About this task:
Please print the whole of the listing that follows exactly.

Exercise data:
___

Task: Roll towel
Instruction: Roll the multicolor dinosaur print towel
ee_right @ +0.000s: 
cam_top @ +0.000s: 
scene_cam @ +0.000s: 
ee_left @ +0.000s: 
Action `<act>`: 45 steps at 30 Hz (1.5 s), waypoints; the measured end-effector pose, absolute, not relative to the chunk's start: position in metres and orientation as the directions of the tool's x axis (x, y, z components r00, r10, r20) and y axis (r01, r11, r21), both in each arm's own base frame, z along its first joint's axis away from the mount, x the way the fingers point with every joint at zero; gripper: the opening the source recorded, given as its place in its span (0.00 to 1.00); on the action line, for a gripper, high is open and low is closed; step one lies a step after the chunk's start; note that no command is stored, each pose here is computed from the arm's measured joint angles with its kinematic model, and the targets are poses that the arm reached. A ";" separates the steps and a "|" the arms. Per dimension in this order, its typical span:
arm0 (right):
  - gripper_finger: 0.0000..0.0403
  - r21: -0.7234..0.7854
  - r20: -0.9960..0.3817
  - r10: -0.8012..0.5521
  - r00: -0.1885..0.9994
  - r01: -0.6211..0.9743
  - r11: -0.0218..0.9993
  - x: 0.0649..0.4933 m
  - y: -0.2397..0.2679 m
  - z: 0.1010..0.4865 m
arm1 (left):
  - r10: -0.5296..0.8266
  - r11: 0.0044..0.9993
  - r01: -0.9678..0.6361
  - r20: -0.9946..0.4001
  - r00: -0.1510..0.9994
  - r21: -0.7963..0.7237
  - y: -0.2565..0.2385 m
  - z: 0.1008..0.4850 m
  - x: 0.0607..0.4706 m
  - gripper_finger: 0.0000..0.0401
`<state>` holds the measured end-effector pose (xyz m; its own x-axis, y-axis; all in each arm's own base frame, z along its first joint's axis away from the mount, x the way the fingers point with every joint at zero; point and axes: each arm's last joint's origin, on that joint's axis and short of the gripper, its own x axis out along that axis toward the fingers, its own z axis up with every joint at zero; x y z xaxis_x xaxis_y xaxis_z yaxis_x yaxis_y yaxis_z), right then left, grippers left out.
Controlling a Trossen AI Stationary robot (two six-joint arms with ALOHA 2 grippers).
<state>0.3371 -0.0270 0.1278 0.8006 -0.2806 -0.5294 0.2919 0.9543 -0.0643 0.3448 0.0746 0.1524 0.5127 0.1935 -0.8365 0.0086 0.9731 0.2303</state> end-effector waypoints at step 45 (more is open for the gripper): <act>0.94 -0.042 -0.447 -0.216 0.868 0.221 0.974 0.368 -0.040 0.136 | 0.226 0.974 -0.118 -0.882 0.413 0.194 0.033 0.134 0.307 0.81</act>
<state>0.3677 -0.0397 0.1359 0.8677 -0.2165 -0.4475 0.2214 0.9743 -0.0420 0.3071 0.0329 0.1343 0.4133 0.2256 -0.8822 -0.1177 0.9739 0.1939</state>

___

Output for this exercise:
Task: Roll towel
Instruction: Roll the multicolor dinosaur print towel
ee_right @ +0.000s: 
cam_top @ +0.000s: 
scene_cam @ +0.000s: 
ee_left @ +0.000s: 
Action `<act>`: 45 steps at 30 Hz (1.5 s), waypoints; the measured end-effector pose, absolute, not relative to the chunk's start: position in metres and orientation as the directions of the tool's x axis (x, y, z components r00, r10, r20) and y axis (r01, r11, r21), both in each arm's own base frame, z along its first joint's axis away from the mount, x the way the fingers point with every joint at zero; gripper: the opening the source recorded, given as its place in its span (0.00 to 1.00); on the action line, for a gripper, high is open and low is closed; step one lies a step after the chunk's start; note that no command is stored, each pose here is computed from the arm's measured joint angles with its kinematic model, and the targets are poses that the arm reached. A ";" separates the steps and a "|" the arms. Per dimension in this order, its typical span:
arm0 (right):
  - gripper_finger: 0.0000..0.0403
  - r21: -0.7234..0.7854
  - r20: -0.9960..0.3817
  - r10: -0.8012..0.5521
  - r00: -0.1885..0.9994
  - r01: -0.6211..0.9743
  - r11: -0.0218..0.9993
  - x: 0.0649..0.4933 m
  - y: -0.2397..0.2679 m
  - z: 0.1010..0.4865 m
arm1 (left):
  - r10: -0.5296..0.8266
  - r11: 0.0044..0.9993
  - r01: -0.9678..0.6361
  - r20: -0.9946..0.4001
  - r00: -0.1510..0.9994
  - r21: -0.7963..0.7237
  - y: -0.2565..0.2385 m
  - z: 0.1008..0.4850 m
  - x: 0.0607..0.4706 m
  - gripper_finger: 0.0000..0.0401
`<state>` holds the measured end-effector pose (xyz m; its own x-axis, y-axis; all in each arm's own base frame, z along its first joint's axis away from the mount, x the way the fingers point with every joint at zero; point and axes: each arm's last joint's origin, on that joint's axis and short of the gripper, its own x axis out along that axis toward the fingers, its own z axis up with every joint at zero; x y z xaxis_x xaxis_y xaxis_z yaxis_x yaxis_y yaxis_z), right then left, grippers left out.
Controlling a Trossen AI Stationary robot (two six-joint arms with ALOHA 2 grippers).
<state>0.3371 -0.0270 0.1278 0.8006 -0.2806 -0.5294 0.2919 0.9543 -0.0643 0.3448 0.0746 0.1524 0.5127 0.1935 -0.8365 0.0086 0.9731 0.2303</state> end-effector waypoints at step 45 (more is open for the gripper): <act>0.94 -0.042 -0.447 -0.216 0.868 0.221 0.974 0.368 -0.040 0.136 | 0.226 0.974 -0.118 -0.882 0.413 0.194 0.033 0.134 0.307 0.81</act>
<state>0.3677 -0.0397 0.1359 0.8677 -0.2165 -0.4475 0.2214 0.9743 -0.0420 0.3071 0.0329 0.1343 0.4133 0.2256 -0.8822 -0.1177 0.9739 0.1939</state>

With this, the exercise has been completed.